> YOUR GOAL:
Please retype the line that contains "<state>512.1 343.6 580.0" and all lines that follow it to the end of the entries below, exactly as they stand, with nothing added.

> EXERCISE DATA:
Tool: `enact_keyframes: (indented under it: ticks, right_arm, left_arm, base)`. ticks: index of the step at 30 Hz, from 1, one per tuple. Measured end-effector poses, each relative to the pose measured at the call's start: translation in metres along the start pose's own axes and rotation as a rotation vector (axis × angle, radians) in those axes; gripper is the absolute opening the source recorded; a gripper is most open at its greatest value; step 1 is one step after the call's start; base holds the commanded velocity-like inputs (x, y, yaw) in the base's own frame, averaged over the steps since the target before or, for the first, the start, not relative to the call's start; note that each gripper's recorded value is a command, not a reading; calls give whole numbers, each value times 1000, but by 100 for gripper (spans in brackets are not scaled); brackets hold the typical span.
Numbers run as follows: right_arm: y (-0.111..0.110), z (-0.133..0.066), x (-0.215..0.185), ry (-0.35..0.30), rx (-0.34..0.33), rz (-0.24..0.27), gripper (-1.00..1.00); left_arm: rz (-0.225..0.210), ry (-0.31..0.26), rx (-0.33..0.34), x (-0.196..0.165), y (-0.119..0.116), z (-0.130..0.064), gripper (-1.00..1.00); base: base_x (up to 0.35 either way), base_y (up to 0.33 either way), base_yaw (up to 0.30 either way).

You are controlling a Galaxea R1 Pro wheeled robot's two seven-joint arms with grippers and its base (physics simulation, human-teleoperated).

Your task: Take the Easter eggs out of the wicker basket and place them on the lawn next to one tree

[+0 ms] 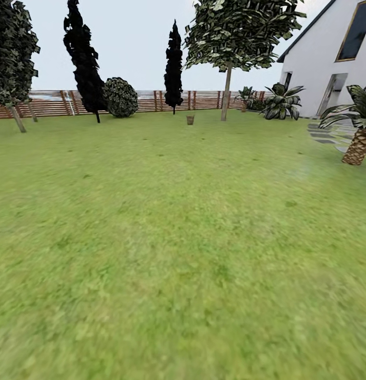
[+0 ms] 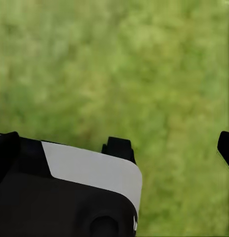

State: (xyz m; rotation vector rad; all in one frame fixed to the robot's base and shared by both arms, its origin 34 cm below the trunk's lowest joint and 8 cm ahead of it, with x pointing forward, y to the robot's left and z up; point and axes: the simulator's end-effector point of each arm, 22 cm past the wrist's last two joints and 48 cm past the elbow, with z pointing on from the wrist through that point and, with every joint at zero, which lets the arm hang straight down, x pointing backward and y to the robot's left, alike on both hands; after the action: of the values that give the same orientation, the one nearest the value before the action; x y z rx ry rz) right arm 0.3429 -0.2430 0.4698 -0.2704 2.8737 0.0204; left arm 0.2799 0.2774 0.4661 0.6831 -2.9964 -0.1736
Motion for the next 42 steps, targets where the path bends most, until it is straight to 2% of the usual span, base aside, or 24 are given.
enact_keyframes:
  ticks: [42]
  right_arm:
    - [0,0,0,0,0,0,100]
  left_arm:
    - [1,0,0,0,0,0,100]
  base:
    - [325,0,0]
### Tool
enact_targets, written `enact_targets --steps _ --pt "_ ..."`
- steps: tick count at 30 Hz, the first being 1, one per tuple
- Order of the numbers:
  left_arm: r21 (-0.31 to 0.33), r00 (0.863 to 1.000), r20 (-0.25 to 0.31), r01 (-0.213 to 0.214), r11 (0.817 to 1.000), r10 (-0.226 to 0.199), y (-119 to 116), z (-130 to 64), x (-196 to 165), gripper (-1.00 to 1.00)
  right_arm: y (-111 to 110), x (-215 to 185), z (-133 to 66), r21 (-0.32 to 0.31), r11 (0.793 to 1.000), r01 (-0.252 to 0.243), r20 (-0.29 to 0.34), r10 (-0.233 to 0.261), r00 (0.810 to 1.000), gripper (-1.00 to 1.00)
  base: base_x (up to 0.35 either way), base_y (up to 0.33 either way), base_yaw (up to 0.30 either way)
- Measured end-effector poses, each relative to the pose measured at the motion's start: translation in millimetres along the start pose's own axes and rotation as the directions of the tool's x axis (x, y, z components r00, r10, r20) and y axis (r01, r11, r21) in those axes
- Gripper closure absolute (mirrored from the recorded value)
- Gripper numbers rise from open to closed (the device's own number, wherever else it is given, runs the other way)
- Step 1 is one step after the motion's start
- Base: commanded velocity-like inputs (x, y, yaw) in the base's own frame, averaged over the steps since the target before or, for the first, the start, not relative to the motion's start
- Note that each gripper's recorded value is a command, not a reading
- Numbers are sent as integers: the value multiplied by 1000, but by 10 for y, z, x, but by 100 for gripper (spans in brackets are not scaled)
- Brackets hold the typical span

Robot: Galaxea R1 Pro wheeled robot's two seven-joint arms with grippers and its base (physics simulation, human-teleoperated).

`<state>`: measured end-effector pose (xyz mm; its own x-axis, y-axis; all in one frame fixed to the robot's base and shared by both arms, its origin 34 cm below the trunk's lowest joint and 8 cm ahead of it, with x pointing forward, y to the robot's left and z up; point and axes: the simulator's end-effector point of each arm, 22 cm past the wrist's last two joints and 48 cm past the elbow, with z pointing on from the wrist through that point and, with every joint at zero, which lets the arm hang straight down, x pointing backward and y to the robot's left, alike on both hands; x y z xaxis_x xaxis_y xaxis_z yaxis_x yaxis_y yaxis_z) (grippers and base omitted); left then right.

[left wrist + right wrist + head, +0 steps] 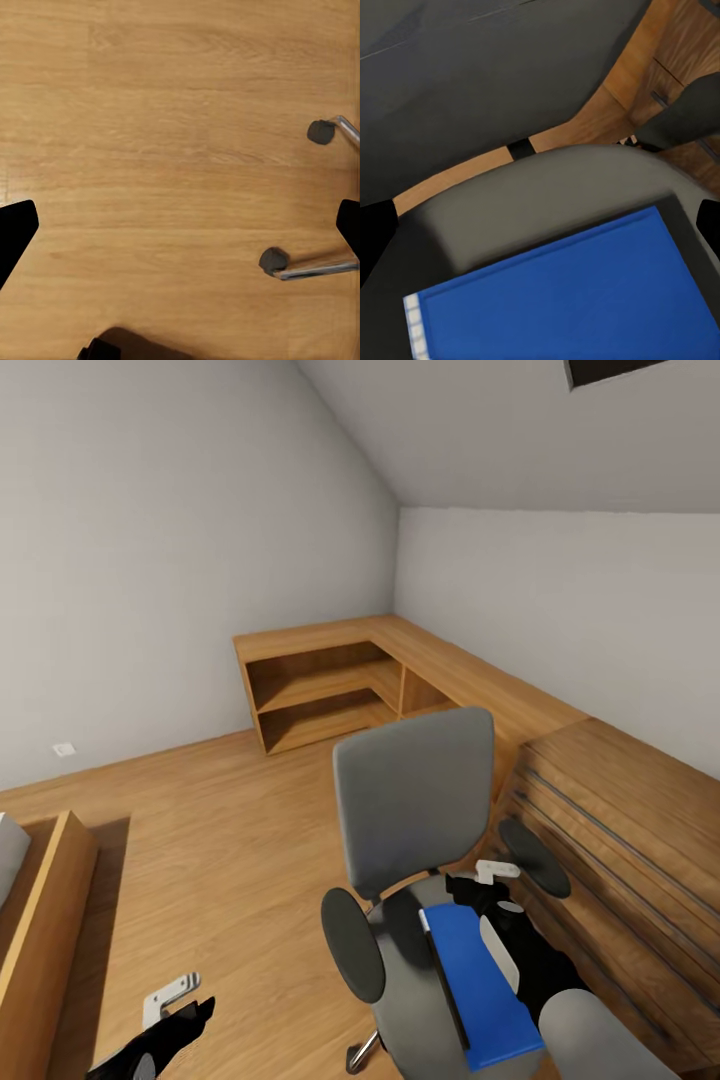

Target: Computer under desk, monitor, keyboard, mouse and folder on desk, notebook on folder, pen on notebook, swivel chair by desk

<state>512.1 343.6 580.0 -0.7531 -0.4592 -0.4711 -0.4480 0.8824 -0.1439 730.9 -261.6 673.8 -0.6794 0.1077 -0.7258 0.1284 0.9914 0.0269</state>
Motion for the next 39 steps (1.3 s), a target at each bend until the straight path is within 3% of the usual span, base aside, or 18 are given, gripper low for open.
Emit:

> RESPONSE TO THIS TASK:
<state>512.1 343.6 580.0 -0.7531 -0.4592 -0.4711 -0.4480 0.8824 -0.1439 730.9 -261.6 673.8 -0.6794 0.1077 -0.7258 0.1284 0.9914 0.0269</state>
Motion for the next 39 steps (1.3 s), a target at each bend until the straight path is within 3% of the usual span, base aside, or 18 are given, gripper low for open.
Emit:

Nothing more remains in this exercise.